▸ **DATA EXTRACTS**
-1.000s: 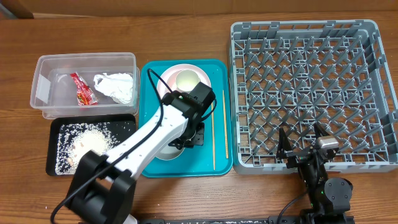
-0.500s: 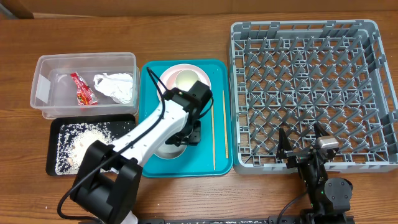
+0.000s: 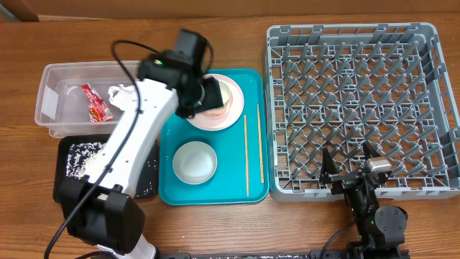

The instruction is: Sort waste into correct bins and load items into the dishwasher

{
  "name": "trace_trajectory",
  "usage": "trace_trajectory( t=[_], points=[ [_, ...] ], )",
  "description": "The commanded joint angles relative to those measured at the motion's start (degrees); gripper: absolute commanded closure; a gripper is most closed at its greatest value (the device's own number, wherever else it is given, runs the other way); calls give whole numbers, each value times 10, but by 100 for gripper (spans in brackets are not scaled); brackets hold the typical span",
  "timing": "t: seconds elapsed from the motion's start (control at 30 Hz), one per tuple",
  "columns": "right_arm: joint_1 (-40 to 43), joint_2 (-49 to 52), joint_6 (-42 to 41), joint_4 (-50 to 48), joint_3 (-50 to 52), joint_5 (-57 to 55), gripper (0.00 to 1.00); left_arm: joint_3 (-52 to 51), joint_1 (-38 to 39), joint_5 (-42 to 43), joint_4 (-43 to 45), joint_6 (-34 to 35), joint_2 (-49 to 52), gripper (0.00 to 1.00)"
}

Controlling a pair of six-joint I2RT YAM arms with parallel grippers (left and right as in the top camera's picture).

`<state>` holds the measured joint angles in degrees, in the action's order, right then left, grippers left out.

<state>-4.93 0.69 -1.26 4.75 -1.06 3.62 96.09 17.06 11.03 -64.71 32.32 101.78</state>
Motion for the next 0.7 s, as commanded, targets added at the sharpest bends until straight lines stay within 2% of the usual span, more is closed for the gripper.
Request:
trace_trajectory(
  t=[0.0,0.03,0.27,0.37,0.4,0.47,0.67],
  points=[
    [-2,-5,2,-2,6,-1,0,16,-26,33,0,-6,-17,20],
    [-2,-5,2,-2,6,-1,0,14,-30,26,0,-6,-17,13],
    [-2,-5,2,-2,6,-1,0,-13,-29,-56,4,-6,-17,15],
    [-2,-5,2,-2,6,-1,0,-14,-30,-80,12,-6,-17,20],
    [-2,-5,2,-3,6,-1,0,-14,-31,-85,17,-6,-17,26],
    [-2,-5,2,-5,6,1,0,-14,-33,-85,23,-6,-17,32],
    [-2,-5,-33,-38,6,54,0,-14,-37,-59,45,-7,-17,36]
  ],
)
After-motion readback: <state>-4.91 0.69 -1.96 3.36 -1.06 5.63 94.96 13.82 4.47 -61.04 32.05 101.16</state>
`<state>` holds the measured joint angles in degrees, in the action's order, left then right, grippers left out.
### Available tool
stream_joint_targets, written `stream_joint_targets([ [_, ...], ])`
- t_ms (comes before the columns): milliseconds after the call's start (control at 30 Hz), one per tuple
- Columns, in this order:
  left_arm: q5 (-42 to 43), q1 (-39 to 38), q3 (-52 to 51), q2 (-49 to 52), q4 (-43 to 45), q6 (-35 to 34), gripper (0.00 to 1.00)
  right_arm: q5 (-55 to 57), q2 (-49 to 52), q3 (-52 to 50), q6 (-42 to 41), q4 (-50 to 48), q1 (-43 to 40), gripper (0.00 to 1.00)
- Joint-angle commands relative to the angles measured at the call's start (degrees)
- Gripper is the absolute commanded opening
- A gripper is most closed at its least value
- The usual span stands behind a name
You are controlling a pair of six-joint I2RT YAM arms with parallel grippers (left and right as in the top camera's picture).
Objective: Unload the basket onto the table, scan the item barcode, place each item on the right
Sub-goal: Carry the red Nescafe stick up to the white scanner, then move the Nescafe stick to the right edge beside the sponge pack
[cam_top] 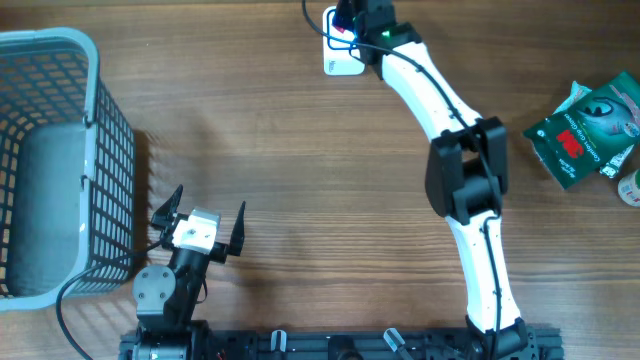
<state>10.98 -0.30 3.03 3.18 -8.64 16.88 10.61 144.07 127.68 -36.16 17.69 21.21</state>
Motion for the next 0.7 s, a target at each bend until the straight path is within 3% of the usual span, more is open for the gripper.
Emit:
stream_joint_targets([
  [0, -0.13, -0.20, -0.46, 0.00, 0.15, 0.50, 1.00, 1.40, 2.75, 2.78, -1.51, 0.11, 0.02, 0.05],
  [167, -0.13, -0.20, -0.46, 0.00, 0.15, 0.50, 1.00, -1.73, 0.26, 5.27, -1.60, 6.40, -0.59, 0.05],
  [433, -0.13, -0.20, -0.46, 0.00, 0.15, 0.50, 1.00, -0.81, -10.40, 7.10, -2.27, 38.95, -12.94, 0.05],
  [533, -0.13, -0.20, -0.46, 0.00, 0.15, 0.50, 1.00, -2.08, -9.70, 4.85, 2.75, 44.57, -20.28, 0.05],
  [667, -0.13, -0.20, -0.46, 0.00, 0.15, 0.50, 1.00, -2.60, -7.23, -1.79, 13.20, 43.76, -30.97, 0.05],
])
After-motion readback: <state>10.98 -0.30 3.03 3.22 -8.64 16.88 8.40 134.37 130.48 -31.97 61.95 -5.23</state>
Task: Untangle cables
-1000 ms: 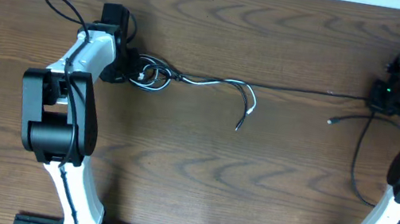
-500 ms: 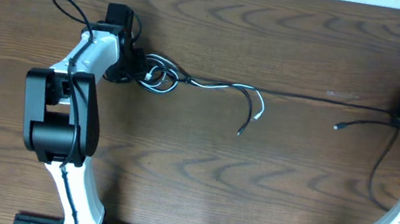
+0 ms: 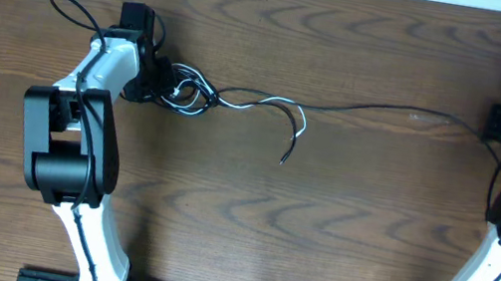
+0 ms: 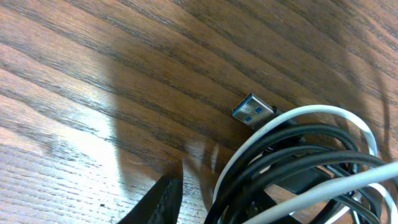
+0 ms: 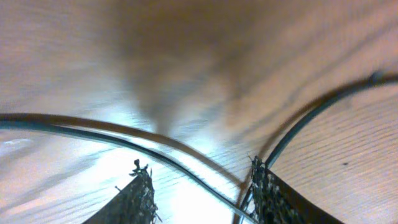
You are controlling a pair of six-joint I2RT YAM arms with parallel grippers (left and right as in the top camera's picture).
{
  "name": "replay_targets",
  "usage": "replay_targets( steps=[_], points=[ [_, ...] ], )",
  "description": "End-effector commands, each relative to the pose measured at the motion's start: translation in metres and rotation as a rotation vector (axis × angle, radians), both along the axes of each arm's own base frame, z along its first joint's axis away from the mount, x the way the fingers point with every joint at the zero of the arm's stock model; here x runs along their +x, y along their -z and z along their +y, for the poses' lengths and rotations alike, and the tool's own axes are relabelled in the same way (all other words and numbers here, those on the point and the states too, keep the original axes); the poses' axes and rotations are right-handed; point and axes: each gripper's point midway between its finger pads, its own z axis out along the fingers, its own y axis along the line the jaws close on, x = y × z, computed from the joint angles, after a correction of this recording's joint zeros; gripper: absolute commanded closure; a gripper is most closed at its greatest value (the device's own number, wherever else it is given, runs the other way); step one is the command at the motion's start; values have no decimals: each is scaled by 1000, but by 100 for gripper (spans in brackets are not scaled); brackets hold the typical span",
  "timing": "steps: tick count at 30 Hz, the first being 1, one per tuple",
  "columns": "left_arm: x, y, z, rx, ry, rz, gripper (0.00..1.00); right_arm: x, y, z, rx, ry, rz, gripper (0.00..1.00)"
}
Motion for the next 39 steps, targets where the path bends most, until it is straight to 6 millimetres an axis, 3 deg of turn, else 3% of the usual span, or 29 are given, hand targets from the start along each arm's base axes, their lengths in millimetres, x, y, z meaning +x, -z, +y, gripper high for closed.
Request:
replay_targets(
  steps=[1, 3, 6, 7, 10, 12, 14, 16, 18, 25, 35, 39],
  points=[
    [-5, 10, 6, 5, -18, 30, 68, 19, -27, 8, -93, -77, -18, 46],
    [-5, 10, 6, 5, -18, 30, 67, 21, -36, 15, -116, -99, -8, 38],
    [-5, 10, 6, 4, -17, 30, 67, 26, -41, 31, -112, -133, -8, 36],
    [-5, 10, 6, 4, -17, 30, 62, 28, -41, 41, -85, -149, -16, 36],
    [-4, 10, 5, 1, -17, 26, 60, 40, -37, 104, 155, -257, -77, 39],
    [-4, 10, 5, 1, -17, 25, 60, 45, -40, 134, 271, -289, -111, 41],
    [-4, 10, 5, 1, -17, 25, 60, 50, -46, 170, 405, -330, -151, 43],
    [-3, 9, 2, -13, -13, 21, 60, 55, -58, 218, 570, -394, -204, 45],
    [-2, 9, -3, -44, -7, 15, 60, 56, -64, 247, 636, -443, -225, 46],
    [1, 7, -11, -89, 3, 0, 60, 47, -65, 331, 659, -600, -216, 46],
    [5, 5, -28, -114, 44, -15, 60, 42, -71, 442, 725, -593, -265, 53],
    [6, 5, -31, -112, 58, -21, 60, 38, -62, 475, 730, -573, -266, 44]
  ],
)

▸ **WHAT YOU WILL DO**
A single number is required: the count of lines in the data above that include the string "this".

▸ **REPLY**
2